Description of the task:
Copy exactly the stretch of data below from the line with "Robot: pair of" through the line with "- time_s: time", including both of those lines.

Provided material:
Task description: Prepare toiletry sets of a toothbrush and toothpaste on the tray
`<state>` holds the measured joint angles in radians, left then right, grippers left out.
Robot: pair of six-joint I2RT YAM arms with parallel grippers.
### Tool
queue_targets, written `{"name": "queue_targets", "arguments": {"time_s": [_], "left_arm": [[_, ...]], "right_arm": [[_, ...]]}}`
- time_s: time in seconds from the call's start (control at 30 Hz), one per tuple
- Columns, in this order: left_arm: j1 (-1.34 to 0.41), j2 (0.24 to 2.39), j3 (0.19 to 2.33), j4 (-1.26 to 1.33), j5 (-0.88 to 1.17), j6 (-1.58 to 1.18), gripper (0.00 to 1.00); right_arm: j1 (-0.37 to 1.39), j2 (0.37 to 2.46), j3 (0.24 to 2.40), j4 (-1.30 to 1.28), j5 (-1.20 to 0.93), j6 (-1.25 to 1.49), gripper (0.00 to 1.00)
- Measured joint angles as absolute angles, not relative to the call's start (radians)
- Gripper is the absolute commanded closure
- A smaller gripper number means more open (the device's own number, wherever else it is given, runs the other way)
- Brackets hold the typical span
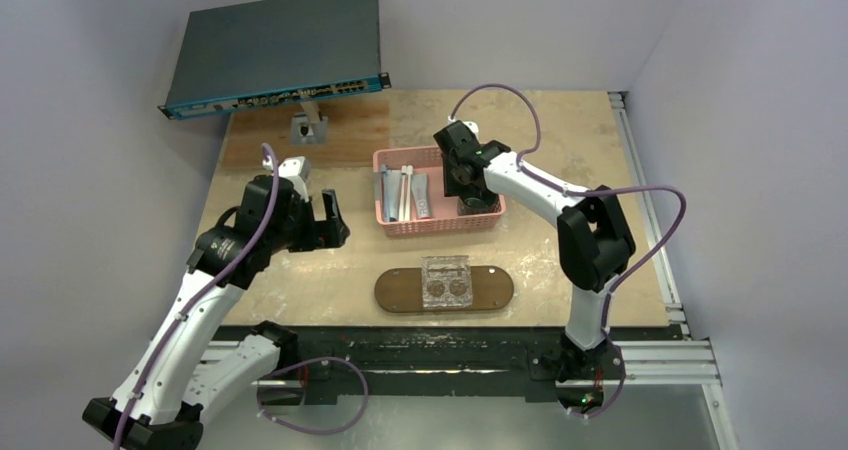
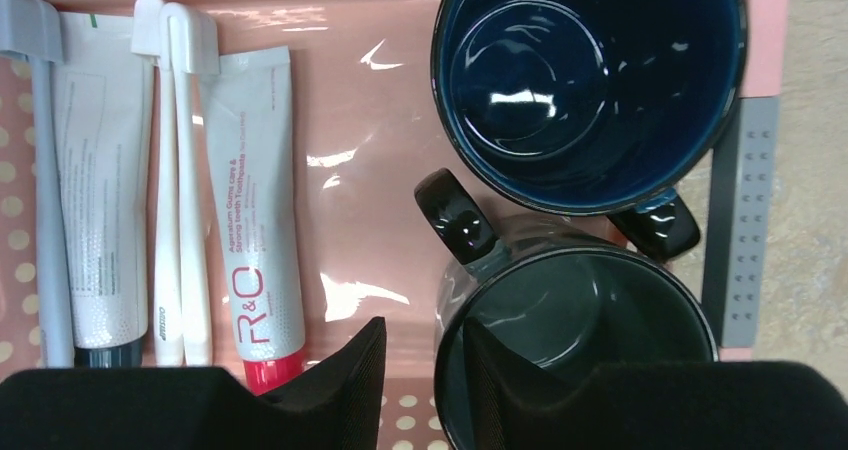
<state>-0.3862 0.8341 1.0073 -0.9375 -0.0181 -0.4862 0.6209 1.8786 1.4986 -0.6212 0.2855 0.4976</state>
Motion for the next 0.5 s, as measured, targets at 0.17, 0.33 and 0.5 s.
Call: {"name": "queue_targets", "arguments": {"time_s": [0.17,0.33,0.5], "left_arm": [[-0.384,0.834,1.008,-0.937,-0.012,-0.486,0.00],[-0.379,0.834,1.007,-0.937,-0.011,-0.487,0.00],[-0.377,0.834,1.007,-0.937,-0.011,-0.486,0.00]], "right_arm": [[0.619,1.909,1.499,-0.614,0.270,0.498,0.66],[0.614,1.927,1.499,-0.612,0.266,0.498,0.73],[0.606,1.930,1.499,-0.611,0.258,0.497,0.85]]}}
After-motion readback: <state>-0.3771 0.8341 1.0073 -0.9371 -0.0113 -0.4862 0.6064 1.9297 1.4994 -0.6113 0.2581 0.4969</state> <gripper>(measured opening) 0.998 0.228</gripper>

Solution to the exercise:
Robot: pair of six-joint I2RT YAM arms with parallel grippers.
### Tool
queue_targets, written `{"name": "queue_targets", "arguments": {"time_s": [_], "left_arm": [[_, ...]], "right_arm": [[_, ...]]}}`
- time_s: time in seconds from the call's start (control at 30 Hz), one per tuple

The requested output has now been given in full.